## Task details
Restate every line of the material below word for word, skipping the images.
─── Material provided ───
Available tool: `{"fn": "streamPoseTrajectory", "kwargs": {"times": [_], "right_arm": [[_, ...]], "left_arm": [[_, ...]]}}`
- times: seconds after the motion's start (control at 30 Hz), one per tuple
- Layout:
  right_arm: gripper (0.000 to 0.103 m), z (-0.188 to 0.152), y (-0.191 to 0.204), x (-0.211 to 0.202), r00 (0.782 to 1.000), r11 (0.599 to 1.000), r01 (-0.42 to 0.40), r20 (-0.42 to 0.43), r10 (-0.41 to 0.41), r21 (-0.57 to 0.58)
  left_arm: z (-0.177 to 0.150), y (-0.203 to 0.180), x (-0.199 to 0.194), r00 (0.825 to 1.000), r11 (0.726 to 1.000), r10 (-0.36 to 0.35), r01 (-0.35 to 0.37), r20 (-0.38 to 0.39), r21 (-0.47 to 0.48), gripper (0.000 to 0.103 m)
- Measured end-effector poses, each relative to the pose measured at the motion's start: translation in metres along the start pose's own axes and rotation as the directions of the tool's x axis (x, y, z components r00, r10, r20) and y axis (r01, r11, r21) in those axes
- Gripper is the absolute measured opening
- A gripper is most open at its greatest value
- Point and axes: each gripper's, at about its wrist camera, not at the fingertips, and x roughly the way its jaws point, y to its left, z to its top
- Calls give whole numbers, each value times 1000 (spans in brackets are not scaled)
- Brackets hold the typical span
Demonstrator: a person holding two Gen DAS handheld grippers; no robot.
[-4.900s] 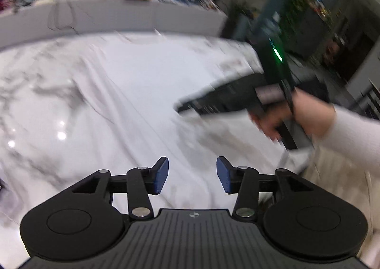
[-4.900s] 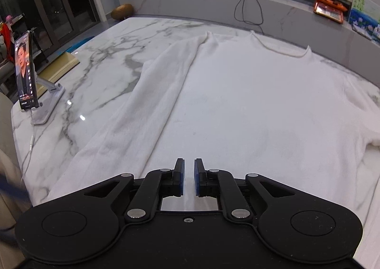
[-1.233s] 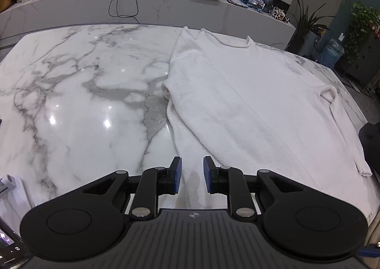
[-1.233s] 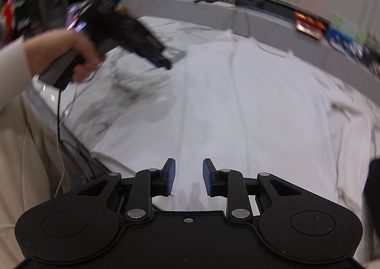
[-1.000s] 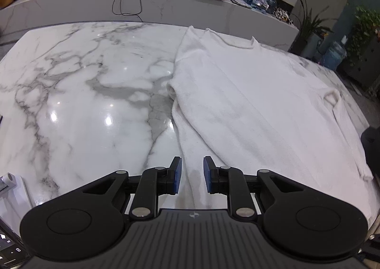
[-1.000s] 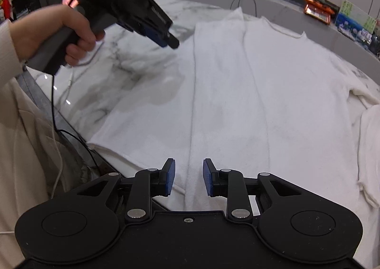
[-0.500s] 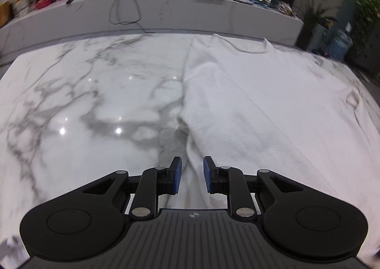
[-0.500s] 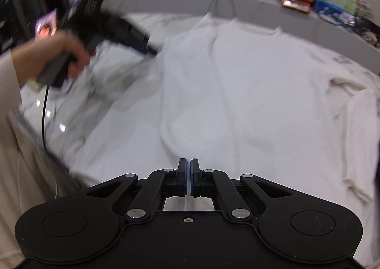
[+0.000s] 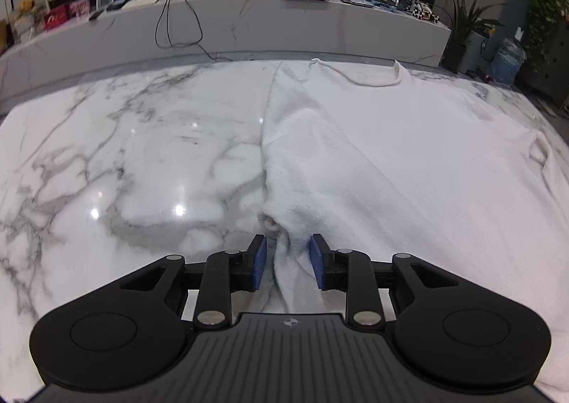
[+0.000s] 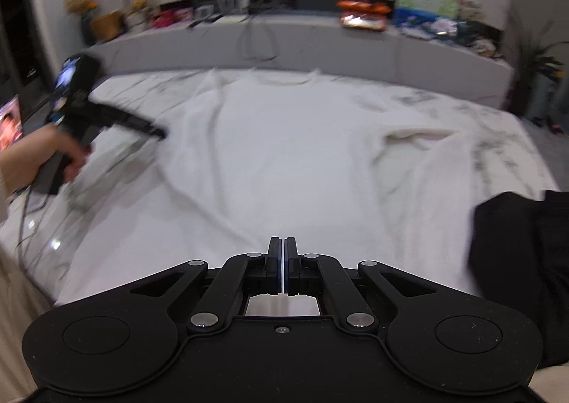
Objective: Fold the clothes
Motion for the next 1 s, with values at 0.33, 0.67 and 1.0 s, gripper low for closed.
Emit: {"fn": "streamPoseTrajectory", "kwargs": {"times": [0.33, 0.67, 1.0], "right_arm": [[30, -7, 33, 39, 975, 963, -208, -116, 190, -170], [30, 5, 20, 95, 949, 908, -248, -272, 158, -338], [3, 6, 8, 81, 943, 935, -270, -257, 209, -231]], "left_arm": [[-1, 6, -16, 1000, 1000, 9, -9, 5, -7, 26], [3, 12, -12, 1000, 1000, 10, -11, -18, -19, 26], [4, 20, -10, 999, 999, 14, -16, -42, -37, 26]]}}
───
## Your response
Available tool: `{"fn": "streamPoseTrajectory", "kwargs": {"times": [_], "right_arm": [[_, ...]], "left_arm": [[_, ...]]}}`
- times: seconds after the motion's start (control at 30 Hz), one per tuple
- Layout:
  right_arm: gripper (0.000 to 0.103 m), z (-0.188 to 0.152), y (-0.191 to 0.204), x (-0.211 to 0.202), r00 (0.782 to 1.000), r11 (0.599 to 1.000), r01 (-0.42 to 0.40), r20 (-0.42 to 0.43), r10 (-0.41 to 0.41), r21 (-0.57 to 0.58)
  left_arm: z (-0.177 to 0.150), y (-0.203 to 0.180), x (-0.199 to 0.194), r00 (0.825 to 1.000), r11 (0.726 to 1.000), r10 (-0.36 to 0.35), r01 (-0.35 to 0.37), r20 (-0.38 to 0.39), r21 (-0.47 to 0.48), gripper (0.000 to 0.103 m)
- Measured end-effector poses, each relative to the pose measured at the motion's start: translation in metres along the start pose's own axes and rotation as the directions of the tool's x axis (x, y, z components r00, r10, r20) and y axis (r01, r11, r21) in those axes
- Gripper is the absolute measured opening
- A gripper is most open at its greatest value
- Point and axes: each gripper's, at about its wrist camera, not at the fingertips, and x roughly the way its jaws point, y to its left, z to its top
- Calls give whole numbers, each value times 1000 (spans in brackets are not scaled)
- Brackets hold the typical span
Demonstrator: a person holding two Gen DAS handheld grippers; no robot.
[-4.900s] 
[-4.900s] 
[-1.233s] 
[-1.233s] 
[-1.000s] 
[-1.000s] 
[-0.500s] 
[-0.500s] 
[+0.000s] 
[+0.000s] 
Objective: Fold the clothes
Motion for the next 1 s, with values at 0.33, 0.67 and 1.0 s, gripper low for closed.
Emit: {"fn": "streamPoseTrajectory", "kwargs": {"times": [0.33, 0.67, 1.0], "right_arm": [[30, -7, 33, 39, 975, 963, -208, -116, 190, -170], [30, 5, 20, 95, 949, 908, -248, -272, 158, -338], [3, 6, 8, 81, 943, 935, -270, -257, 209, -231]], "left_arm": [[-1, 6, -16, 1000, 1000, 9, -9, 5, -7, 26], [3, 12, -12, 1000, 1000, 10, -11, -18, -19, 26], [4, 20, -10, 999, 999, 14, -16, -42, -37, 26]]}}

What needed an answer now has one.